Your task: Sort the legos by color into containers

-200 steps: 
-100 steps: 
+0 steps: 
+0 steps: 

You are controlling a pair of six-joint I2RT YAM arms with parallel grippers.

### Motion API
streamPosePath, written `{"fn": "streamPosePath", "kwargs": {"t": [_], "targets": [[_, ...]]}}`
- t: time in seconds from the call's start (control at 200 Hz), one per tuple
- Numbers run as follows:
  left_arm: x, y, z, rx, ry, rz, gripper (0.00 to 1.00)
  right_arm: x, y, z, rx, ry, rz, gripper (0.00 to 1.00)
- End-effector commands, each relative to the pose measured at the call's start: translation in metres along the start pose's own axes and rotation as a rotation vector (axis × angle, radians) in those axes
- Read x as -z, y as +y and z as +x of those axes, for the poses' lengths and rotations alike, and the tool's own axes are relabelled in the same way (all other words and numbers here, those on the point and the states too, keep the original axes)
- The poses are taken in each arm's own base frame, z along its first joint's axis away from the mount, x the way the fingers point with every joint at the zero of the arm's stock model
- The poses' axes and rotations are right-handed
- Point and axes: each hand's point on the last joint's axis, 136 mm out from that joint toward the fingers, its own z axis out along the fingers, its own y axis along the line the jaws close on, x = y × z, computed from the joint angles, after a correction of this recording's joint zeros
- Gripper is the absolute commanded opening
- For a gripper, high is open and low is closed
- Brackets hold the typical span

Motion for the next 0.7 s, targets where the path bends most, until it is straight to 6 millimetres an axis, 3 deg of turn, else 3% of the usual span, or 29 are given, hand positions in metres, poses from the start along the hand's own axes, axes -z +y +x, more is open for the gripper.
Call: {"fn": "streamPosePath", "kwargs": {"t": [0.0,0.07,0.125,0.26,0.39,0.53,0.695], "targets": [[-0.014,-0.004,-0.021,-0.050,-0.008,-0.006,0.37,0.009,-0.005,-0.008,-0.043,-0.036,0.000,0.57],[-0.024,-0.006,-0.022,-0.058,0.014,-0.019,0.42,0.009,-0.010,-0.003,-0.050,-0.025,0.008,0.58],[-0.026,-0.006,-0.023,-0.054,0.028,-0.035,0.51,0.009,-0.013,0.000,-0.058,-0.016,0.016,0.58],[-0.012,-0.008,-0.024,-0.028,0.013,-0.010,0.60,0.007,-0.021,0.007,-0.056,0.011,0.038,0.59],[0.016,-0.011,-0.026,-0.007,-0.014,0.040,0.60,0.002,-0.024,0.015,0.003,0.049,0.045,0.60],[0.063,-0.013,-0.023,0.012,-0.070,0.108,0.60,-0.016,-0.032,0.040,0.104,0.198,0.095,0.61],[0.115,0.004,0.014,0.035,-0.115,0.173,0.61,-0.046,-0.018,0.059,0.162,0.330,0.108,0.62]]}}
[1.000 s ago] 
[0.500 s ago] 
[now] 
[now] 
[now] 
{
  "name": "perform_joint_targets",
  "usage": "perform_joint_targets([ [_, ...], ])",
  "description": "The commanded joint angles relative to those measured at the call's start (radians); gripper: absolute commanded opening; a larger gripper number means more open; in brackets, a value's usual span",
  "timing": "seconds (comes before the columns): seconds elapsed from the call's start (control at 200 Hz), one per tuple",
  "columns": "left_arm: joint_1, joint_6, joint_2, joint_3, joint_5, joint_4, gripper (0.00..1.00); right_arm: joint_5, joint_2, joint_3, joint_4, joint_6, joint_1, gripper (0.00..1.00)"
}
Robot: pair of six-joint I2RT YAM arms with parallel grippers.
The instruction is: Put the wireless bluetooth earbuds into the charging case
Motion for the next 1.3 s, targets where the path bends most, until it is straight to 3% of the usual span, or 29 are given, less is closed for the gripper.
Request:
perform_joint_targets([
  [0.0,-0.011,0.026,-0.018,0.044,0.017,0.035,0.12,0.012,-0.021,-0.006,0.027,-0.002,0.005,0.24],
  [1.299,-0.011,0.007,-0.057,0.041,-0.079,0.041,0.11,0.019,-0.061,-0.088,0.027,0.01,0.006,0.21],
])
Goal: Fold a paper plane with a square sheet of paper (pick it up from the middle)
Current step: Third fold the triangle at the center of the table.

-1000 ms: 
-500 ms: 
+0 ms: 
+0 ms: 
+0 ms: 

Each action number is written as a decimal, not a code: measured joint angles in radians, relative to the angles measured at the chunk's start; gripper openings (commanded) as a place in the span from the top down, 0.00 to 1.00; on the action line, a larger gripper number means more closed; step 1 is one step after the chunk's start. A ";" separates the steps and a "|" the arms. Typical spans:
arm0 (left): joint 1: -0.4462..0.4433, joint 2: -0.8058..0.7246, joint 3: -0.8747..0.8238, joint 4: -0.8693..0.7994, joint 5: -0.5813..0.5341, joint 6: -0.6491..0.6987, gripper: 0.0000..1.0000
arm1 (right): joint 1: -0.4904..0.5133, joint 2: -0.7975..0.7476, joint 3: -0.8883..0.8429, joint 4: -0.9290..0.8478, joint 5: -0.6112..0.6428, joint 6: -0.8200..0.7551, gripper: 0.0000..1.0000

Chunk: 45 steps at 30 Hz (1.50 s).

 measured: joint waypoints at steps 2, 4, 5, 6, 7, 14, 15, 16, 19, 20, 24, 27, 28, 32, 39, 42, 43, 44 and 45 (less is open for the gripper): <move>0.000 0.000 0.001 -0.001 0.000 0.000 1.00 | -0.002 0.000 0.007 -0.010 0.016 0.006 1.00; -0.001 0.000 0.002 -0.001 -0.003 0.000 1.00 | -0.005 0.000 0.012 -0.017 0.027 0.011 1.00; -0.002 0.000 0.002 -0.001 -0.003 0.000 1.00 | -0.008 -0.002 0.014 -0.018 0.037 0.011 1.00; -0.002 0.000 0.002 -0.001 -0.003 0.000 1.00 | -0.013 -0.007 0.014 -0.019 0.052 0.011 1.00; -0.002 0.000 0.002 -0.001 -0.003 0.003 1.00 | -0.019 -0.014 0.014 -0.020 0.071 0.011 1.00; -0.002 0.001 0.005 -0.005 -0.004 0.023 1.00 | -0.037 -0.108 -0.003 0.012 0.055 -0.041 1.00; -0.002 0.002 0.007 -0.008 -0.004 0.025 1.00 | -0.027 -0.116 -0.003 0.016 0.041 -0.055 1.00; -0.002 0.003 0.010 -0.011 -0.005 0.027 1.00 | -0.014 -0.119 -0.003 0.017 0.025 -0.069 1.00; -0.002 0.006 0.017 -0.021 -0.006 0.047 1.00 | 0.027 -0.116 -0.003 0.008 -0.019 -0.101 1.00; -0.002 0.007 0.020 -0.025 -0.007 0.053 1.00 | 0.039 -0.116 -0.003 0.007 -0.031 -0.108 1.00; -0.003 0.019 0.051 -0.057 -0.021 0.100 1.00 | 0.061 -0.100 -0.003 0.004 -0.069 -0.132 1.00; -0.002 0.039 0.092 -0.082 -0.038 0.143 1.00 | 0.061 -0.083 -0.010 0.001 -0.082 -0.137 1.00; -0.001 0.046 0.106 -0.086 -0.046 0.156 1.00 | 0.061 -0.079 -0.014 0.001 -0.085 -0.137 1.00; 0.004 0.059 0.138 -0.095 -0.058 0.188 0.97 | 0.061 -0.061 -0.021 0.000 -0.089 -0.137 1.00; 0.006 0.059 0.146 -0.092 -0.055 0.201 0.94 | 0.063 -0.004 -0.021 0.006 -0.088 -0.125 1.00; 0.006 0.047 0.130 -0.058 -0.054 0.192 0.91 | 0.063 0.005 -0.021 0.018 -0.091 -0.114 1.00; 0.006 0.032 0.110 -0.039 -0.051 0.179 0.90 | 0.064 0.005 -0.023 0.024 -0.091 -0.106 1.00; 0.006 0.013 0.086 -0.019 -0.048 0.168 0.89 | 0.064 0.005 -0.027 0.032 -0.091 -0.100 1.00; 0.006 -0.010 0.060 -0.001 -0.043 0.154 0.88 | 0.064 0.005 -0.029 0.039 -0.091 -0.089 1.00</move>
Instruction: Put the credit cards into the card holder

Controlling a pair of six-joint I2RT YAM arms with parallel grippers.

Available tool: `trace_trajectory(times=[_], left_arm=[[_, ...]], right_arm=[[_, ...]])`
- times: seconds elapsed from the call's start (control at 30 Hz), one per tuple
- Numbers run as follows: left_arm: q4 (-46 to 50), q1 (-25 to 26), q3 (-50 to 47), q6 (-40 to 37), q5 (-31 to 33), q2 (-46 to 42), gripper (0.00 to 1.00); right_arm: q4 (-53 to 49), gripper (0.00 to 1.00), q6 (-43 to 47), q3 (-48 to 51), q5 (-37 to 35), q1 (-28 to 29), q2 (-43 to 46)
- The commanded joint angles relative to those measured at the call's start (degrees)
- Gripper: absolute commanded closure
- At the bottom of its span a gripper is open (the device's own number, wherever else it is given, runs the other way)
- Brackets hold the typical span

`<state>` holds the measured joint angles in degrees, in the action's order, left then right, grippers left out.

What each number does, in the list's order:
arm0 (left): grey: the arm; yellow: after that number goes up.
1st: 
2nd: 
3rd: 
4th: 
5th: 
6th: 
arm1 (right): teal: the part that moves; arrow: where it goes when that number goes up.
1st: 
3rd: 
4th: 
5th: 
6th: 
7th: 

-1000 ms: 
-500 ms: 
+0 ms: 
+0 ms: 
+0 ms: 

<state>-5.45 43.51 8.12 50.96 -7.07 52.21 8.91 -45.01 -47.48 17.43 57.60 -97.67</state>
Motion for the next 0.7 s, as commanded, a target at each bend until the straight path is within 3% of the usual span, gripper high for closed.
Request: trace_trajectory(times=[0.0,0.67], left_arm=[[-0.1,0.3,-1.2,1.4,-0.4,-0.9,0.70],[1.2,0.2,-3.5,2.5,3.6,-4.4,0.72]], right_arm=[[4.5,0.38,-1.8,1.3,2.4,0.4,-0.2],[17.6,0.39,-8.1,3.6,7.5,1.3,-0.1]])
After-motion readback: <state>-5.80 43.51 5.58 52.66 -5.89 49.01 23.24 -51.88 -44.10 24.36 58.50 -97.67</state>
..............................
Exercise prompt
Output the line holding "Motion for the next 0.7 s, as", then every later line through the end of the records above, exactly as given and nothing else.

Completed task
Motion for the next 0.7 s, as commanded, a target at each bend until the straight path is within 3% of the usual span, gripper high for closed.
Request: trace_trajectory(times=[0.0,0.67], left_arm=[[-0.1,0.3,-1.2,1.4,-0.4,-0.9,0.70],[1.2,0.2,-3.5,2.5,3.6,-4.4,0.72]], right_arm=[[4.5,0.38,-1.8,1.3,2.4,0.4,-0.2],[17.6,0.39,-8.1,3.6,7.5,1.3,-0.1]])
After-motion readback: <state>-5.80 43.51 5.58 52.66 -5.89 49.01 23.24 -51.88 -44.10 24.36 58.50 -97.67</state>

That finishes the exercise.